Aim of the task :: In the data that follows, find the line with "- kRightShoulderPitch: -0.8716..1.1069"; transcribe it, every later line up to the one with "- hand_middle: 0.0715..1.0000", and that line as well, exactly and with no others.

Source data ::
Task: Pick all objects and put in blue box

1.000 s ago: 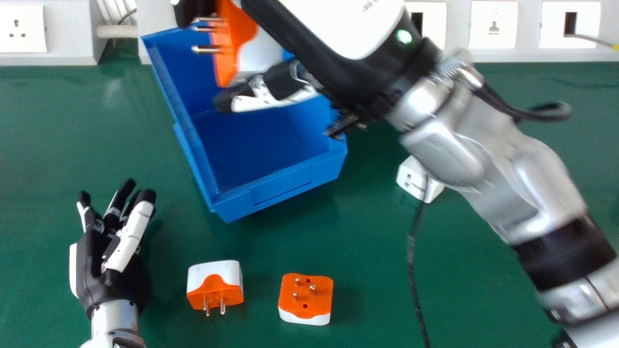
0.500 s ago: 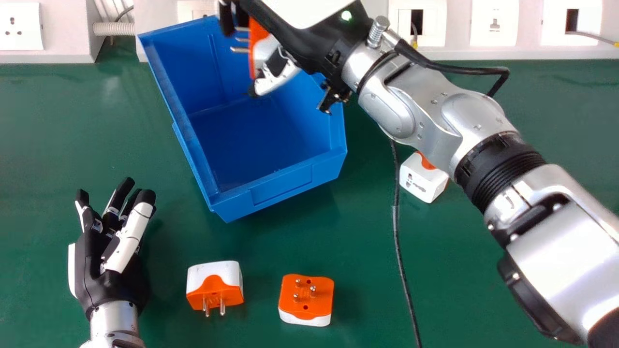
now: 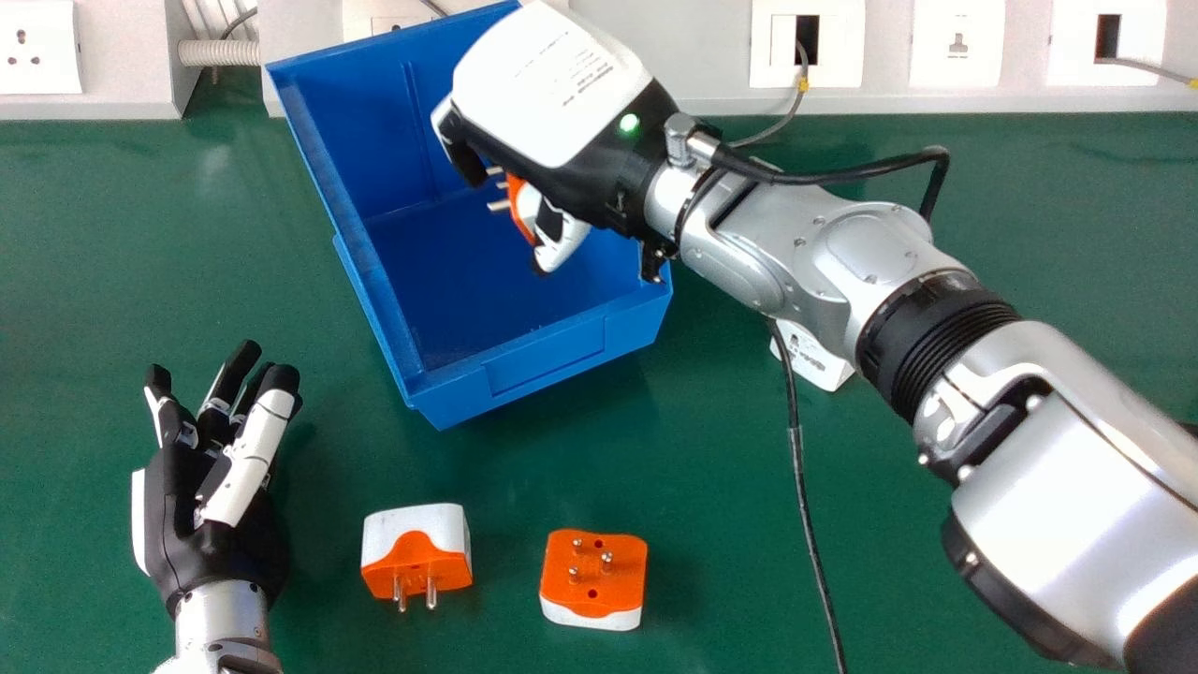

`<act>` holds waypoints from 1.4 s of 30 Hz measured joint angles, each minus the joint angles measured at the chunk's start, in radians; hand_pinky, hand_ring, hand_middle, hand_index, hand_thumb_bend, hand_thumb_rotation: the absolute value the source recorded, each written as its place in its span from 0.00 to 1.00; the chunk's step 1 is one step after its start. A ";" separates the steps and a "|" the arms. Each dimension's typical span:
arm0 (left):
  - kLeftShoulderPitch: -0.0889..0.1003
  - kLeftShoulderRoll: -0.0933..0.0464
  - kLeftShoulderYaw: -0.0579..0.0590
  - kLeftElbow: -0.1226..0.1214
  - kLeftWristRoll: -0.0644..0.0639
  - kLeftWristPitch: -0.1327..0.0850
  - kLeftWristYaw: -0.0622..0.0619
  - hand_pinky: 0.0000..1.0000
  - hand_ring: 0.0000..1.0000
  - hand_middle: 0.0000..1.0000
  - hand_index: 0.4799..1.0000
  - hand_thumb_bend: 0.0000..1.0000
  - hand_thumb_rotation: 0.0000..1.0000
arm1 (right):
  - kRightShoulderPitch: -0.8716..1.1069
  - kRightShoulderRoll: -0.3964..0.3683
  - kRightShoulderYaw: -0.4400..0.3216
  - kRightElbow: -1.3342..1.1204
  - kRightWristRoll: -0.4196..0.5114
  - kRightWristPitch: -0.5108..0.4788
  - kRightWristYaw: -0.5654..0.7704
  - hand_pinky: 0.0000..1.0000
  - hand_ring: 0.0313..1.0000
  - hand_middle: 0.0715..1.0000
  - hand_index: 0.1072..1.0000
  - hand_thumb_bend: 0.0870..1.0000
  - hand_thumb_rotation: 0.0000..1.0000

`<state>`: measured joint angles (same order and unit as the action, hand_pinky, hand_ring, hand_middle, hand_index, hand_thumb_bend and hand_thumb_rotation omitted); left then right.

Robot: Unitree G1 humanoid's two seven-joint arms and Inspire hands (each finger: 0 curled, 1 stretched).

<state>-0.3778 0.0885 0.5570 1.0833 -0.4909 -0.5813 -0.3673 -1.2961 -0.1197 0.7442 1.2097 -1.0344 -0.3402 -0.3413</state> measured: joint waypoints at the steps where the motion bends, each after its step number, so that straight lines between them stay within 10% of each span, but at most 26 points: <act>1: 0.000 0.000 0.000 0.000 0.000 0.000 0.000 0.82 0.85 0.85 0.58 0.67 0.05 | 0.000 0.000 0.001 0.000 0.000 0.005 0.000 0.85 0.97 0.98 0.91 0.97 0.27; 5: -0.002 0.000 0.001 0.000 0.000 0.000 0.001 0.81 0.84 0.84 0.60 0.67 0.07 | -0.004 -0.002 0.012 -0.003 0.000 0.011 -0.005 0.99 1.00 1.00 0.99 1.00 0.40; 20: -0.005 -0.003 0.005 0.001 -0.001 0.000 0.000 0.82 0.85 0.85 0.62 0.66 0.04 | -0.018 -0.037 0.021 -0.090 -0.020 0.003 -0.083 1.00 1.00 1.00 1.00 1.00 0.60; 42: -0.009 -0.004 0.015 0.009 -0.001 -0.002 0.007 0.81 0.84 0.84 0.57 0.68 0.06 | 0.523 -0.397 -0.386 -0.696 0.255 0.066 0.113 1.00 1.00 1.00 1.00 1.00 0.76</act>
<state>-0.3864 0.0842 0.5722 1.0920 -0.4919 -0.5833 -0.3603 -0.7733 -0.5164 0.3577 0.5136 -0.7793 -0.2744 -0.2280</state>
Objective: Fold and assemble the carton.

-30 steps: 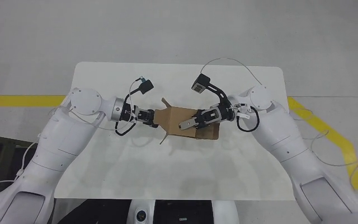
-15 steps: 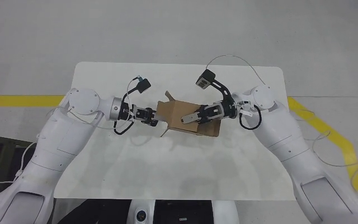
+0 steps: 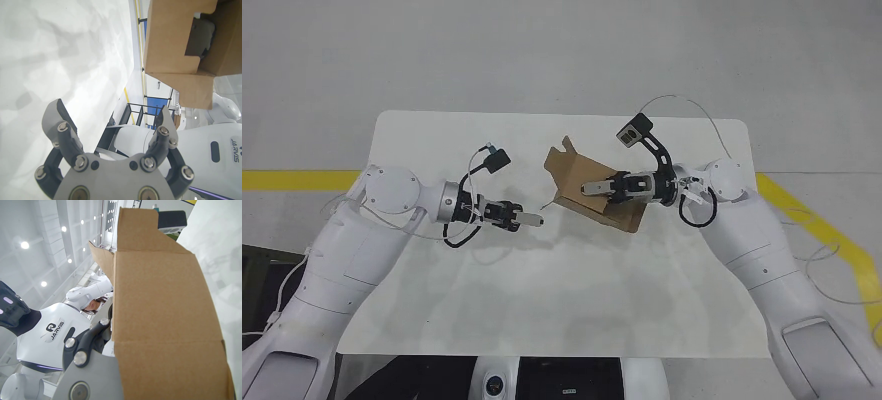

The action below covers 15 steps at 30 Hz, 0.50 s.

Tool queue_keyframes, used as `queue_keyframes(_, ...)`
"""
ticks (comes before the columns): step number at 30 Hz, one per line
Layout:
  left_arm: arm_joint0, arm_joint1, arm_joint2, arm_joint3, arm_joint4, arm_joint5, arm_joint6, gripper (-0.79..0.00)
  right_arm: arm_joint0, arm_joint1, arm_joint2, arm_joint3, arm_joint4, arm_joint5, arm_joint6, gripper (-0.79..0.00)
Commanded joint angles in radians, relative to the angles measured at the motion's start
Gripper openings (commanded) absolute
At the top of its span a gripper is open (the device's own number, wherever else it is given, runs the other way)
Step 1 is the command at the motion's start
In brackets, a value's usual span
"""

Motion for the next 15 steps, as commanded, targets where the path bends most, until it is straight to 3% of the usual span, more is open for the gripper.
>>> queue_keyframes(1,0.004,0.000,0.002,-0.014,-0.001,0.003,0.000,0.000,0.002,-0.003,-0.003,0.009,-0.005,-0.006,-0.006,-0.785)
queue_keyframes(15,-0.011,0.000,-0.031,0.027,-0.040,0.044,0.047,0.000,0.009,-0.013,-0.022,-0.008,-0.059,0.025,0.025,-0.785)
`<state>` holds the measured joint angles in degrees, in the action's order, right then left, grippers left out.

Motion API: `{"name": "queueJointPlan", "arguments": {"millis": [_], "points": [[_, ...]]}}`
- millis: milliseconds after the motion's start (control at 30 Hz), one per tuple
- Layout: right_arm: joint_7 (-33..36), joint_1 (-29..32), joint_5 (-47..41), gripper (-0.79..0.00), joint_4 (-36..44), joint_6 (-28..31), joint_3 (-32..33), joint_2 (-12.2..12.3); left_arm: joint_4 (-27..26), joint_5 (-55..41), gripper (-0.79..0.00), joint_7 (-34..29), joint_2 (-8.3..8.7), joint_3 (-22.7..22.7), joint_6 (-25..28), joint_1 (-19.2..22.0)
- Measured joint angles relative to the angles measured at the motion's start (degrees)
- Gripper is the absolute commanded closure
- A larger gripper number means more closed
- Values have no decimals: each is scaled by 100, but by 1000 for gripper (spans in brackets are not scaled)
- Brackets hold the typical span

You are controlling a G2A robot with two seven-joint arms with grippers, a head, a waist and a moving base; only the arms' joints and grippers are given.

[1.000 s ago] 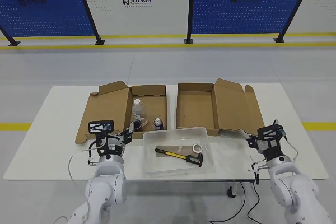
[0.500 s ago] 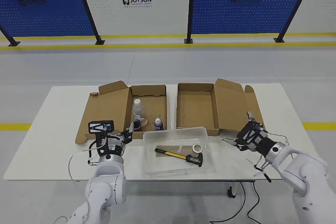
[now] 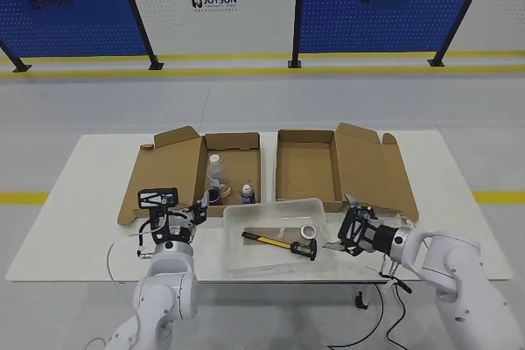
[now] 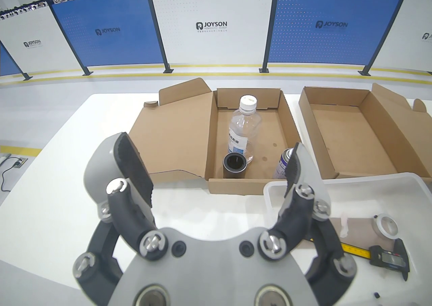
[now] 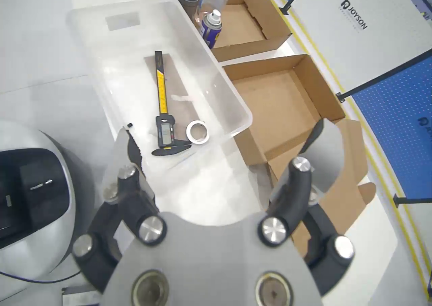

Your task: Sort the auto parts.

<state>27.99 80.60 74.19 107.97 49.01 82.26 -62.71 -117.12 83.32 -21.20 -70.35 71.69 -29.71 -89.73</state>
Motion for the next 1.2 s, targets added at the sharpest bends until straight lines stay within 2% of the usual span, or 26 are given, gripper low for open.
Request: {"name": "queueJointPlan", "arguments": {"millis": [400,533,833,1200], "points": [[2129,-673,-1713,-785,108,-1711,-845,-120,0,0,-785,0,0,0,0,0],[2643,-934,-2013,-785,69,-2202,-1092,-155,0,0,-785,0,0,0,0,0],[2856,-1338,-1931,-785,-248,-2717,-1537,-214,0,0,-785,0,0,0,0,0],[2856,-1338,-1939,-785,-253,-2723,-1536,-214,0,0,-785,0,0,0,0,0]]}}
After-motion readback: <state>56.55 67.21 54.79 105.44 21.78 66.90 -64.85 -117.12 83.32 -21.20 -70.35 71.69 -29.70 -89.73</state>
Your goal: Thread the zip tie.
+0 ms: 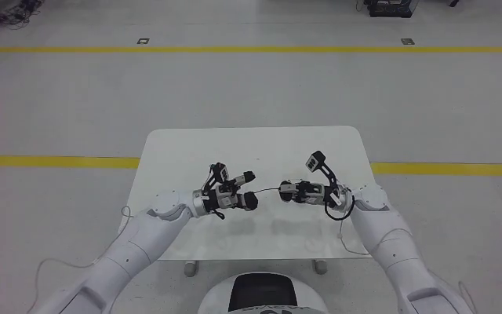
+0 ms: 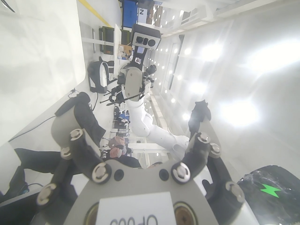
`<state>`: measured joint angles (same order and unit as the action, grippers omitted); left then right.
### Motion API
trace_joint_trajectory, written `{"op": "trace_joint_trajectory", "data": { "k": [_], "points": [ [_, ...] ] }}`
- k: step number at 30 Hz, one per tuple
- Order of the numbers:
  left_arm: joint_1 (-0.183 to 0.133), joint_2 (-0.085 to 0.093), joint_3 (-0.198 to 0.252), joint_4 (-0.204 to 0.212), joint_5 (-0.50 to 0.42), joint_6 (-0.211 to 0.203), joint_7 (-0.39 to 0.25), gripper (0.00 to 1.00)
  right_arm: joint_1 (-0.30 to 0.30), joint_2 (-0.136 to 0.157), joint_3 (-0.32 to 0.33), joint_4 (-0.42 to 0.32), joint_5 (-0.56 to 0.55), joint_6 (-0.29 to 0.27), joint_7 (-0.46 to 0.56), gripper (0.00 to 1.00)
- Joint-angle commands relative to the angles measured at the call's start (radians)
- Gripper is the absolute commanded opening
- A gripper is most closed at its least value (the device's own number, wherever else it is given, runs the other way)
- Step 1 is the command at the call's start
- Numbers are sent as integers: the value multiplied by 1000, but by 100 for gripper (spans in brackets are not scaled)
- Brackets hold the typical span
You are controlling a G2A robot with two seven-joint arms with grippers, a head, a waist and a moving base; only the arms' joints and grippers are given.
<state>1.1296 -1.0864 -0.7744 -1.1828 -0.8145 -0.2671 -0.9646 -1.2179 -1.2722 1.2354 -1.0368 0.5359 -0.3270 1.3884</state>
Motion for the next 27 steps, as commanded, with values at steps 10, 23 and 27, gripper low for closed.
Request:
{"op": "trace_joint_trajectory", "data": {
  "k": [10,23,27],
  "points": [
    [-41,-18,29,27,21,-57,-113,100,-6,29,-76,-21,159,43,2,0],
    [-31,-20,29,6,43,-37,-78,100,-31,31,-82,-55,187,79,-6,0],
    [-29,-23,32,4,41,-49,-84,100,-28,30,-90,-52,185,80,1,0]
  ]
}}
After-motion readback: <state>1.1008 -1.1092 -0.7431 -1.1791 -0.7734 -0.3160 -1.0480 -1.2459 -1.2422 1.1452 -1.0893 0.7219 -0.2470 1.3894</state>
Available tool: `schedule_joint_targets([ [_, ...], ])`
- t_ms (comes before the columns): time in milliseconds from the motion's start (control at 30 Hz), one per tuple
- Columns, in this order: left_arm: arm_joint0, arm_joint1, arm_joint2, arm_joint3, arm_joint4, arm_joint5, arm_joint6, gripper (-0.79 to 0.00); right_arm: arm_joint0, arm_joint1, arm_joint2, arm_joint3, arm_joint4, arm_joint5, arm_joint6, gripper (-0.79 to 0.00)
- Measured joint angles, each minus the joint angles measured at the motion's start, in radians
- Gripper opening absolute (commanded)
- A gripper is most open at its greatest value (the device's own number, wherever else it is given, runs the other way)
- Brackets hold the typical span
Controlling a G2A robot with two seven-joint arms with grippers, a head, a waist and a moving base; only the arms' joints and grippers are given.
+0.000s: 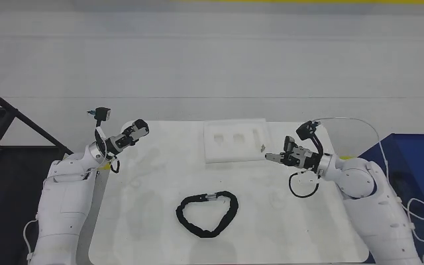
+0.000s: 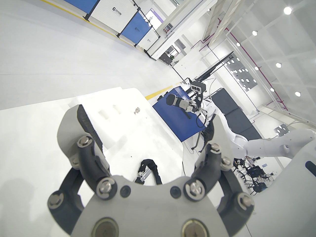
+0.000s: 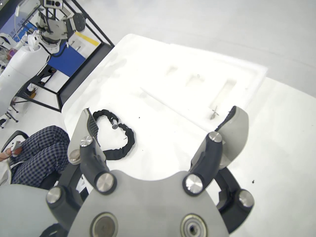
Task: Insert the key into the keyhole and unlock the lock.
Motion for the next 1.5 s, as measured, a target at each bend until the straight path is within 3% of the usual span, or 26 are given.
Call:
schedule_joint_targets([
  [233,0.0,0.0,0.0,0.0,0.0,0.0,0.0,0.0,0.077,-0.01,-0.093,0.086,0.059,0.063,0.114,0.0],
  [500,0.0,0.0,0.0,0.0,0.0,0.0,0.0,0.0,0.17,-0.017,-0.206,0.076,-0.116,0.099,0.229,0.0],
  [833,0.0,0.0,0.0,0.0,0.0,0.0,0.0,0.0,0.287,-0.046,-0.333,0.202,-0.283,0.133,0.162,0.0],
  [1500,0.0,0.0,0.0,0.0,0.0,0.0,0.0,0.0,0.594,-0.175,-0.57,0.681,-0.279,0.018,0.102,-0.012],
])
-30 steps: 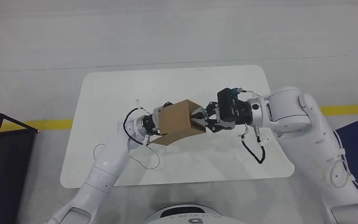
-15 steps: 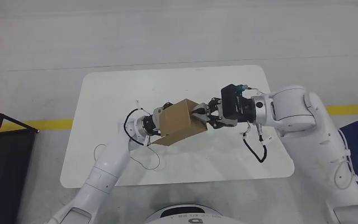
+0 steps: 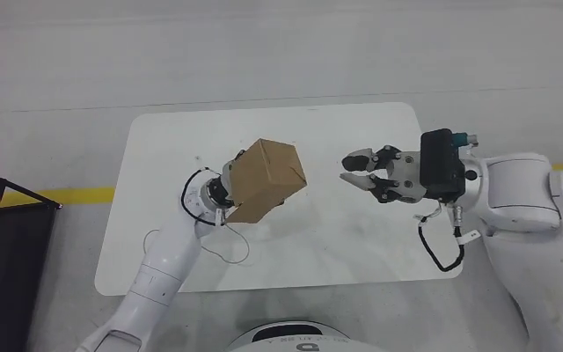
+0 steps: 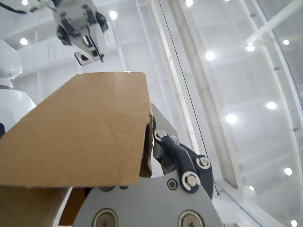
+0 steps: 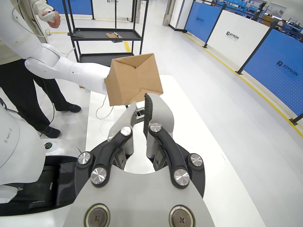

Answer section ::
  - kRightShoulderPitch: -0.8716..1.1069
  - kRightShoulderRoll: -0.3964..0.3683
  - kRightShoulderYaw: -0.4400..0.3216
  - kRightElbow: -1.3342..1.1204
  - kRightWristRoll: -0.4196..0.5114
  - kRightWristPitch: -0.5108..0.4788
  - kRightWristYaw: -0.5654..0.7704
  - hand_pinky: 0.0000..1.0000
  - hand_ring: 0.0313..1.0000
  - hand_middle: 0.0715..1.0000

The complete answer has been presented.